Recent research highlights the significant role that cultural differences play within the success or of foreign investments in the Arab Gulf.
Although political instability appears to take over news coverage regarding the Middle East, in recent years, the region—and particularly the Arabian Gulf—has seen a steady increase in foreign direct investment (FDI). The Middle East and Arab Gulf markets have become rapidly appealing for FDI. However, the existing research on what multinational corporations perceive area specific risks is scarce and frequently does not have insights, a well known fact solicitors and danger consultants like Louise Flanagan in Ras Al Khaimah would likely be familiar with.

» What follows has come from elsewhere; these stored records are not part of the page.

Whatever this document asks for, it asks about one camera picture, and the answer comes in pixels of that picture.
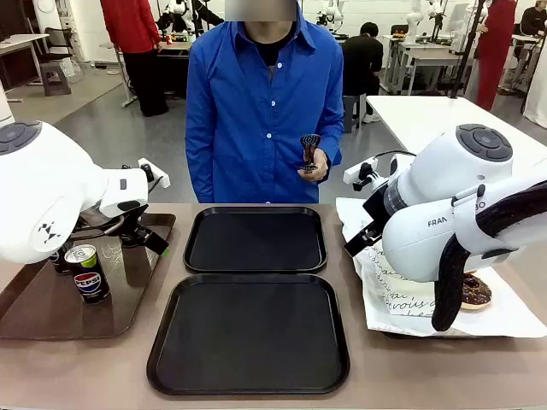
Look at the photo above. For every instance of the dark serving tongs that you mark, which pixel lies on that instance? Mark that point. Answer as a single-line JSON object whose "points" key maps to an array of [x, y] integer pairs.
{"points": [[309, 143]]}

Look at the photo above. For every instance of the grey office desk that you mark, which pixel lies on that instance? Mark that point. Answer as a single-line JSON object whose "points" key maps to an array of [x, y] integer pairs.
{"points": [[21, 42]]}

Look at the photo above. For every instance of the seated person in black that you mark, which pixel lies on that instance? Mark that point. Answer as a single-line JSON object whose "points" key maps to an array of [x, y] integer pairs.
{"points": [[361, 60]]}

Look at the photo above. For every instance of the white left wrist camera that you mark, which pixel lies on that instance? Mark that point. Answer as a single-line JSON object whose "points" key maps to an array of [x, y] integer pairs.
{"points": [[156, 175]]}

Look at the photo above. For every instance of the chocolate sprinkled donut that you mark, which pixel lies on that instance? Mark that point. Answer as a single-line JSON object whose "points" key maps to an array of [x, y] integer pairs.
{"points": [[476, 294]]}

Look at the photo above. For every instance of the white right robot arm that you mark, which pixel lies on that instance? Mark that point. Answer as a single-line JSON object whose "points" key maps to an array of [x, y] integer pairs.
{"points": [[427, 239]]}

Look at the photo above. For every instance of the black square serving tray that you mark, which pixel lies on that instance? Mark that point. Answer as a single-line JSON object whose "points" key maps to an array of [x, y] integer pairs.
{"points": [[248, 333], [256, 243]]}

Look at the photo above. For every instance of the black office chair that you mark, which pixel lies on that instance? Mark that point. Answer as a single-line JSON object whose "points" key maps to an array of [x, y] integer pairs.
{"points": [[57, 42]]}

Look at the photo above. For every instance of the person in blue shirt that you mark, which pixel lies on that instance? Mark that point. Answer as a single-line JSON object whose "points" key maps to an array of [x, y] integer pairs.
{"points": [[239, 128]]}

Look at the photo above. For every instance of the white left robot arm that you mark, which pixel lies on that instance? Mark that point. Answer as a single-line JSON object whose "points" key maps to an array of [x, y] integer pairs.
{"points": [[42, 192]]}

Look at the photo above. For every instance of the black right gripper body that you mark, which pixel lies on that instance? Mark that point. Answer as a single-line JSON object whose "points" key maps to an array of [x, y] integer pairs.
{"points": [[378, 209]]}

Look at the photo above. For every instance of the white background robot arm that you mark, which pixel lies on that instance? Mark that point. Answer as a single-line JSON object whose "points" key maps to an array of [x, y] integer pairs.
{"points": [[416, 17], [331, 13]]}

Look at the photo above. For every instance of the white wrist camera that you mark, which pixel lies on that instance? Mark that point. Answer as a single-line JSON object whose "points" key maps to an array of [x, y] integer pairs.
{"points": [[357, 172], [156, 175]]}

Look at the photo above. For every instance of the white background work table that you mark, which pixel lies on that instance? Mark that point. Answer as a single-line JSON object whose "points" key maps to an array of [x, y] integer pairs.
{"points": [[427, 53]]}

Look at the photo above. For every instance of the person in black jacket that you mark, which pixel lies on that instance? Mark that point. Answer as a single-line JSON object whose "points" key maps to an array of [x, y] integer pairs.
{"points": [[534, 19]]}

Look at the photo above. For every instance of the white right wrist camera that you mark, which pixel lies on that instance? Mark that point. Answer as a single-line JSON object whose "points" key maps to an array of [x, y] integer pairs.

Studies on risks related to FDI in the area have a tendency to overstate and predominantly concentrate on political risks, such as for example government instability or policy modifications that may influence investments. But lately research has begun to shed a light on a a critical yet often overlooked aspect, namely the effects of cultural facets regarding the sustainability of foreign investments in the Arab Gulf. Indeed, a number of studies expose that numerous businesses and their administration teams significantly neglect the impact of cultural differences, due mainly to deficiencies in knowledge of these cultural variables.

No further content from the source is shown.